**Description of the task:**
Before printing, remove every picture; then print the lines below exactly, from the first line through the line containing "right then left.".

##### Provided material #####

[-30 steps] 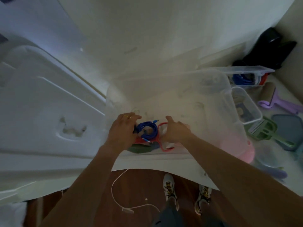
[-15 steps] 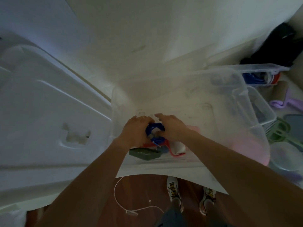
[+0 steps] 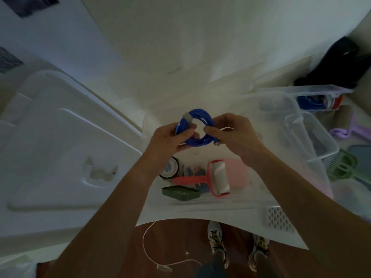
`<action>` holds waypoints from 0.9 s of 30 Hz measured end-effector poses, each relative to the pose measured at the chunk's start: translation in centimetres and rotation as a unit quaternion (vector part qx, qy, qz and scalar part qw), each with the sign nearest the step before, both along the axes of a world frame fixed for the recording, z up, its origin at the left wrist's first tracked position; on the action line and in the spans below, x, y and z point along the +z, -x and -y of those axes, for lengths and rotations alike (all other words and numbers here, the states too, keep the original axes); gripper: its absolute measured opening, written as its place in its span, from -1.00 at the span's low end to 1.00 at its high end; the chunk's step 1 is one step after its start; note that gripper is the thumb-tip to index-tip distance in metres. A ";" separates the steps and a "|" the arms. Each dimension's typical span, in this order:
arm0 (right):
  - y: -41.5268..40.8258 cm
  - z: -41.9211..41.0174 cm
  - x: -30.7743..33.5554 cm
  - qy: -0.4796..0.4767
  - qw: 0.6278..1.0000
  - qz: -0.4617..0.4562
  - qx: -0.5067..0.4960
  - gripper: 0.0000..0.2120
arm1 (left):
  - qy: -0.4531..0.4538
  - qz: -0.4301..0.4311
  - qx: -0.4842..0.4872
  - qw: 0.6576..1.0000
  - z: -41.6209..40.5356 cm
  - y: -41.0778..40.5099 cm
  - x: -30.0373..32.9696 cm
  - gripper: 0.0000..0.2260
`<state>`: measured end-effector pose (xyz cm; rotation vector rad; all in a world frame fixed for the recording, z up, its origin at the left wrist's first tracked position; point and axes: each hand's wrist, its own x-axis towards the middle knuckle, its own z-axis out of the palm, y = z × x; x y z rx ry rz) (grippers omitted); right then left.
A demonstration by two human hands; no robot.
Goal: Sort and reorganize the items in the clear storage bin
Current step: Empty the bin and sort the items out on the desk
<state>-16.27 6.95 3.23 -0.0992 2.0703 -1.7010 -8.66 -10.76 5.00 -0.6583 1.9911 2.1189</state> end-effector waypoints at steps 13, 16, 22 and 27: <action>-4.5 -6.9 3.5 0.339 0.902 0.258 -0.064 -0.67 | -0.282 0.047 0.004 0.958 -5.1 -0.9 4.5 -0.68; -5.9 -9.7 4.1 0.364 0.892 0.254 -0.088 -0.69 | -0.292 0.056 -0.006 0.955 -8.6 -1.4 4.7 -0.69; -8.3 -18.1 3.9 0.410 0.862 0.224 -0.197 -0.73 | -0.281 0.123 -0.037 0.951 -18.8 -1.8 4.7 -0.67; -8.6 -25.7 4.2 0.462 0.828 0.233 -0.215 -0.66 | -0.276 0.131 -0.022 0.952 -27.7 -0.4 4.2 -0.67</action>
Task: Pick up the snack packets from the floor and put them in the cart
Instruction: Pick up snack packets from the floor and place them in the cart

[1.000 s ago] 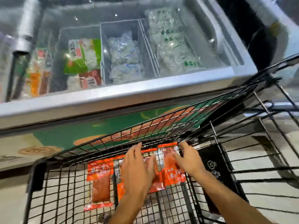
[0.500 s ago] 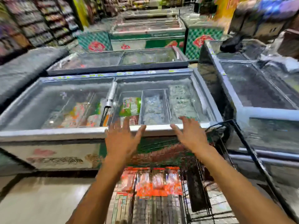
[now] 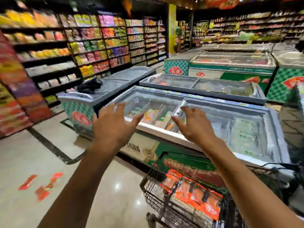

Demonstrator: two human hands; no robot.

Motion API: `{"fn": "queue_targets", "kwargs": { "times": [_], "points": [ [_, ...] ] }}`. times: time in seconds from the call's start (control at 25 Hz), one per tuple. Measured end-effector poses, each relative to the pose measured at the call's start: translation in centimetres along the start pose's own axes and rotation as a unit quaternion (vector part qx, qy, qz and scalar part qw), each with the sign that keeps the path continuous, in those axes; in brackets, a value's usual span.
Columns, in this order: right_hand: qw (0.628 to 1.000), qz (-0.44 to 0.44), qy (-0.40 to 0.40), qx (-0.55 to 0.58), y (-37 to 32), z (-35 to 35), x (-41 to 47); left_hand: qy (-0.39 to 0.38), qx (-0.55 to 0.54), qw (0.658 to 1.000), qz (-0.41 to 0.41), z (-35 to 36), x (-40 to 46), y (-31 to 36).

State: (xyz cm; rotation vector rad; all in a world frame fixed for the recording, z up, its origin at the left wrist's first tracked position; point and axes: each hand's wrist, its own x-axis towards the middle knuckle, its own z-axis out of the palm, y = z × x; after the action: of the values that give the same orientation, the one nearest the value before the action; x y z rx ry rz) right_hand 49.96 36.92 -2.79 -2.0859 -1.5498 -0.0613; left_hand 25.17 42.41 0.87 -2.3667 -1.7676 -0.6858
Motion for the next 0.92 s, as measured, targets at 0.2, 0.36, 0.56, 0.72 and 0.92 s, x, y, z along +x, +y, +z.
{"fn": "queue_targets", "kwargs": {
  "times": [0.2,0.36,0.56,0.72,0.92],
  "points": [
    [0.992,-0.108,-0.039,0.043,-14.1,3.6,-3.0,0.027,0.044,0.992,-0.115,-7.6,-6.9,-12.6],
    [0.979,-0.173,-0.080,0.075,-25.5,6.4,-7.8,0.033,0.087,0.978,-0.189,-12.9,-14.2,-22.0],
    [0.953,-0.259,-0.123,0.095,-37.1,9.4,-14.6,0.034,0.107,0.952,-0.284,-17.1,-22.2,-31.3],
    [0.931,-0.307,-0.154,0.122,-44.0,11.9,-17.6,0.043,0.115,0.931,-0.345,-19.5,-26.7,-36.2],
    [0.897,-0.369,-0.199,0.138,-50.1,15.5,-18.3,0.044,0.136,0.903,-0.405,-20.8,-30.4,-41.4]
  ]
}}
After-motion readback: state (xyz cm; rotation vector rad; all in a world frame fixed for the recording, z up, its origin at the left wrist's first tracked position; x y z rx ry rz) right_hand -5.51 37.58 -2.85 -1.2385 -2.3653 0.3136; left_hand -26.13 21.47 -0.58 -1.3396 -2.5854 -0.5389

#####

**Response area:**
[-30 steps] 
[-15 steps] 
[+0 steps] 
`<action>` holds waypoints from 0.9 s of 30 Hz measured end-effector poses, each relative to the pose measured at the chunk's start: translation in centimetres and rotation as a unit quaternion (vector part qx, qy, qz and scalar part qw), each with the sign nearest the step before, both along the axes of a world frame fixed for the recording, z up, its origin at the left wrist's first tracked position; on the action line and in the spans below, x, y and z point along the +z, -x and -y of those axes, for lengths and rotations alike (all other words and numbers here, the states too, keep the original axes); gripper: its absolute measured opening, written as its place in its span, from -1.00 at the span's low end to 1.00 at its high end; the chunk's step 1 is one step after its start; note that gripper is the thumb-tip to index-tip distance in metres. A ";" separates the steps and a "|" the arms. Each dimension's typical span, in this order:
arm0 (right):
  - y: -41.5268..40.8258 cm
  - z: -41.9211..41.0174 cm
  - x: -30.7743..33.5554 cm
  - qy: -0.4796..0.4767
  - qw: 0.6278..1.0000
  - qz: -0.4617..0.4562
  - qx: -0.5067..0.4960
  - gripper: 0.0000..0.2120
arm1 (left):
  - qy: -0.4531..0.4538
  - qz: -0.4301..0.4311
  - qx: -0.4842..0.4872
  - qw: 0.6576..1.0000
  - z: -41.6209..40.5356 cm
  - y: -41.0778..40.5099 cm
  - x: -30.0373..32.9696 cm
  - gripper: 0.0000..0.2260
`<state>`: measured end-effector pose (xyz cm; rotation vector rad; all in a world frame fixed for the recording, z up, its origin at the left wrist's first tracked position; point and axes: each hand's wrist, its own x-axis towards the middle knuckle, its own z-axis out of the palm, y = z × x; x y z rx ry rz) (grippers omitted); right then left.

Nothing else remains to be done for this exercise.